COBB COUNTY, Ga. — A community is in shock about the recent tragedy that unfolded in an apparent murder-suicide where police believe a 58-year-old mother killed her 20-year-old daughter and 24-year-old son.
One of the victims, Erin Edwards, was a college student pursuing a degree in journalism.
A spokesperson for Boston University confirmed with 11Alive on Thursday that Erin was a rising junior. He also told us that so many were shocked to learn of her tragic death, just a few weeks before fall classes are set to start. Erin's expected graduation year was 2021.
Police said Erin and the bodies of her brother, Christopher Edwards II, and their mother, Marsha Edwards were discovered inside of a townhome on Nobilty Way in Cobb County Wednesday.
Officers said the adult children died of gunshot wounds, and their mother died of "an apparent self-inflicted gunshot wound."
Many who knew Erin have come forward describing her as loving and kind. She had already left an great impression in the professional world at her internships.
WNBC, a news station where she worked as an intern, released the following statement:
“Erin Edwards was a gifted storyteller with a passion for her work. Her enthusiasm was infectious and her smile lit up a room. She was an incredibly decent, kind person who earned our admiration," said Benjamin Berkowitz, WNBC Vice President, Digital who also served as Erin’s supervisor. " Her talent was truly God-given. All of us at WNBC extend our condolences to Erin’s family and friends at this difficult time.”

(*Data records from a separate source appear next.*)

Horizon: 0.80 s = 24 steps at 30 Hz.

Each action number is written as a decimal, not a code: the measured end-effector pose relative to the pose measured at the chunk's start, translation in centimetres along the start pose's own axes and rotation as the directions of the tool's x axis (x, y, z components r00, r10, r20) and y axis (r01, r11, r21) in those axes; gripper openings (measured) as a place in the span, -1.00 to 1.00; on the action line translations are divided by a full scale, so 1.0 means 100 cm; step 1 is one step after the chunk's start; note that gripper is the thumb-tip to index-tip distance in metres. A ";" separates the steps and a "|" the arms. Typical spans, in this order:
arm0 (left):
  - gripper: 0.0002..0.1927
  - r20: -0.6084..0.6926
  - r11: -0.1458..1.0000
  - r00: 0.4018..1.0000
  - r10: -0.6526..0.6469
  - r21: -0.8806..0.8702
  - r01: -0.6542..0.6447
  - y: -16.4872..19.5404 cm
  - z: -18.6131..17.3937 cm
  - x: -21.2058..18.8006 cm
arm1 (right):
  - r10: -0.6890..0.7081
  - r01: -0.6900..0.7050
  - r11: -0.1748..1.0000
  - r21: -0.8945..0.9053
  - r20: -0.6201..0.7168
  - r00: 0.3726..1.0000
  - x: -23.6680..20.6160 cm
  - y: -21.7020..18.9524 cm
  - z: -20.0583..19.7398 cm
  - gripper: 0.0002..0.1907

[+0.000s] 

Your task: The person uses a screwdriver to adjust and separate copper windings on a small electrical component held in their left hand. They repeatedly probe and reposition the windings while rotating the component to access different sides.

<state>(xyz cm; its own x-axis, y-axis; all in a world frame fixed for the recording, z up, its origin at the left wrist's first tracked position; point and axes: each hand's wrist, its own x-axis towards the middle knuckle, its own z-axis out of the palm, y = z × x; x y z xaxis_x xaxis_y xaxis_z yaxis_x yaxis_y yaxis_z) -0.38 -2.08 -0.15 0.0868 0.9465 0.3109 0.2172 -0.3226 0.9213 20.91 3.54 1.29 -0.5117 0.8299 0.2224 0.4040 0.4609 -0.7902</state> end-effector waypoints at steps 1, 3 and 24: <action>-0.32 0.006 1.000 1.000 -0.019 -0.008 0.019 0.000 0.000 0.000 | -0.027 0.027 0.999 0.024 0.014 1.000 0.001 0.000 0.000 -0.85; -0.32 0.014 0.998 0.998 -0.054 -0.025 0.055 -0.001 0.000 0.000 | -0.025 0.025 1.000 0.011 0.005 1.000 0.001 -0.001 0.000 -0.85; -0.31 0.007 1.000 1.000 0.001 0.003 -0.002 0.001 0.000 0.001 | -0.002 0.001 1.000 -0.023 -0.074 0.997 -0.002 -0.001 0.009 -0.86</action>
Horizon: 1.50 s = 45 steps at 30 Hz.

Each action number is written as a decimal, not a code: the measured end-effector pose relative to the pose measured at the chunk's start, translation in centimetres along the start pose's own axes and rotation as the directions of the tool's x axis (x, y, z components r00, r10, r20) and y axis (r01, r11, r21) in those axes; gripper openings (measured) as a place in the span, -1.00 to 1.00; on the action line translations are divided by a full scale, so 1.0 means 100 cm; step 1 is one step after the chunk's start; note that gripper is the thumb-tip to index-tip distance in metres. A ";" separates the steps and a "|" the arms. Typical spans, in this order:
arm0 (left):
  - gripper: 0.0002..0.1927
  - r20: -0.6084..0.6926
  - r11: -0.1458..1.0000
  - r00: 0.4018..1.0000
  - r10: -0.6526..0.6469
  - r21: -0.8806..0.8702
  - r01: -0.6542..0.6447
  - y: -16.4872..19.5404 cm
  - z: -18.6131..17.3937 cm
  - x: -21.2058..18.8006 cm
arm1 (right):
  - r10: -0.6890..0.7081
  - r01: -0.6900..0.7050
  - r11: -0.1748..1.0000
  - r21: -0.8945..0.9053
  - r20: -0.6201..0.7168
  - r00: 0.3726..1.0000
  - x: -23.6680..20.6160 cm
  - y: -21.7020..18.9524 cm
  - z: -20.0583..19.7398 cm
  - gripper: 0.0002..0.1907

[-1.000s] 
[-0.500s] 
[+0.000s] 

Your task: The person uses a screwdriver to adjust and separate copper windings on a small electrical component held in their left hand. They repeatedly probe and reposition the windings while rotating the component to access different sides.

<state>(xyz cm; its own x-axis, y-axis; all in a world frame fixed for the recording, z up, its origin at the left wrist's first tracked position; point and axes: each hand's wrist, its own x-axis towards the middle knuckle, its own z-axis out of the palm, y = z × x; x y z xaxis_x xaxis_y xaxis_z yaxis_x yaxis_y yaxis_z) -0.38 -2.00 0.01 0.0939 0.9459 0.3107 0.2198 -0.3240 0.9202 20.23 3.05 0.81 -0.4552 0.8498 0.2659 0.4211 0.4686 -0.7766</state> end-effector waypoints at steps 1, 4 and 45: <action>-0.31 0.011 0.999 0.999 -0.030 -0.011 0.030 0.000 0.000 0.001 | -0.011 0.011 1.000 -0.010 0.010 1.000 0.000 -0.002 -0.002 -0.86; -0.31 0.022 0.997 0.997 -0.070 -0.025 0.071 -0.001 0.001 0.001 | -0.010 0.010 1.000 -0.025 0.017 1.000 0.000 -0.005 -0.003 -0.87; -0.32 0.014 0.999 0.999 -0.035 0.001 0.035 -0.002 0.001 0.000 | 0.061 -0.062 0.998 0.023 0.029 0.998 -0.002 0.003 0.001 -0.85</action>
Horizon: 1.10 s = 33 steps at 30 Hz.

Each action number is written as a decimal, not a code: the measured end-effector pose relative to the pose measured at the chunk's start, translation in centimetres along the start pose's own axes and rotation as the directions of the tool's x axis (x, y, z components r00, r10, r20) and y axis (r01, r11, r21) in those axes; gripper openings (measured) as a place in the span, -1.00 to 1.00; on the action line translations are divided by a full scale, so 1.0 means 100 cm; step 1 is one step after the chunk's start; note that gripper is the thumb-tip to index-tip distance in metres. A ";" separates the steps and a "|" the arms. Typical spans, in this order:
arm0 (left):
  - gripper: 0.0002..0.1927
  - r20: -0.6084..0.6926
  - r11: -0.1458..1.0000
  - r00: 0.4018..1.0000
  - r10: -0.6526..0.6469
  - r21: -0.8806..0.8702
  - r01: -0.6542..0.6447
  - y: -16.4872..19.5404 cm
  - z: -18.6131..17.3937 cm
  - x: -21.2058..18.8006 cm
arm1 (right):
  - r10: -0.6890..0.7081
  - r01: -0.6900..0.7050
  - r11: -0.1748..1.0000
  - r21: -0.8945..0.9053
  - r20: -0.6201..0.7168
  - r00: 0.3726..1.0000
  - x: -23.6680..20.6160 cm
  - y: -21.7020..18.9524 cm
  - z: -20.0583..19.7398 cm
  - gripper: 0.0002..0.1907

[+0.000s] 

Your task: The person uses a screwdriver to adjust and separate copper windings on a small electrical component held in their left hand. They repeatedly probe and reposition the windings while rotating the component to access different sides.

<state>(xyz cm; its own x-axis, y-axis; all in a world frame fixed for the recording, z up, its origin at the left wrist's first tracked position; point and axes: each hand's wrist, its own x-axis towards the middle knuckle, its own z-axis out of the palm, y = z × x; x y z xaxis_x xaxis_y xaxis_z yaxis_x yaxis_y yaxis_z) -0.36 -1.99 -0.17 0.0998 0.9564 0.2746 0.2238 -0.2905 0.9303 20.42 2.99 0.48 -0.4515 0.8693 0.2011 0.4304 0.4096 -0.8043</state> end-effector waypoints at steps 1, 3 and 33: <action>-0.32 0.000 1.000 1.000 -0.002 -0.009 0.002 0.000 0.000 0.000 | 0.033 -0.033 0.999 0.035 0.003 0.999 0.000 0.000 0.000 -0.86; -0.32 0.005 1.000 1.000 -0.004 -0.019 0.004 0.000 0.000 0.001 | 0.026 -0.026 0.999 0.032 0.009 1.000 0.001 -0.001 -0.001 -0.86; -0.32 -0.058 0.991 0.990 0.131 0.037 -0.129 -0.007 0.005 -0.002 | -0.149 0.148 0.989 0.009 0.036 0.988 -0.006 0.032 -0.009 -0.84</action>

Erin's manager at the station, Jessy Edwards, also remembered her as a journalist who wanted to make a difference with her work.
“Erin was the type of intern you’re always hoping for – so bright, so engaged, entrepreneurial, a beautiful writer. The kind of person who makes you grow as a manager," Jessy wrote.
Jessy added that while at WNBC, Erin pitched, produced and spotlighted the diversity and humanity of New York City.
"I was particularly moved to tears watching her video about a 75-year-old photographer documenting New York City’s ‘invisible’ elderly population. She wrote about a New Yorker who escaped crippling mental health issues through drawing, interviewed her favorite drag queen Shangela for Stonewall 50 and she even taste-tested mustard-flavored ice cream for us.
“Ever thoughtful, ever kind, ever the professional, Erin left many of us in the office with a personalized note of goodbye earlier this month. She told me how grateful she was for the opportunity to work here, and how she felt motivated every day to push herself beyond what she thought she was capable of. She was hungry to learn and develop her skills and I had the pleasure of seeing her grow so much as a reporter.
“I am so grateful to have had Erin as an intern and as a friend. Her smile, spirit and storytelling will be truly missed.”
PHOTOS: Erin Edwards
Others in the journalism profession have similar sentiments about Erin. NBC News Correspondent Blayne Alexander mentored Erin for the last year.
"She was beyond effervescent. She was happy, she was just very excited and very eager to jump into the world of journalism and learn everything she could," she said.
Alexander said Erin wanted to change the world through journalism.
“I think the saddest part is that we’ll never get a chance to see that star shine the brightest that it possibly could.That the world will never get a chance to see that," she added.
Erin and her brother, Chris, have also spent time working at the mayor's office. Christopher served as Digital Content Manager for the Executive Office of Entertainment since March of 2018 and Erin was a summer intern in 2018.
Atlanta Mayor Keisha Lance Bottoms released the following statement:
“Derek and I join the greater Atlanta community in mourning the loss of three members of the beloved Edwards family. Chris and Erin were beautiful, vibrant, and brilliant young adults, whom we had the pleasure of knowing their entire lives. They filled the lives of all who met them with joy, compassion, and kindness. May the peace of God, that surpasses all understanding, be with the Edwards family and all who had the honor to have known them.”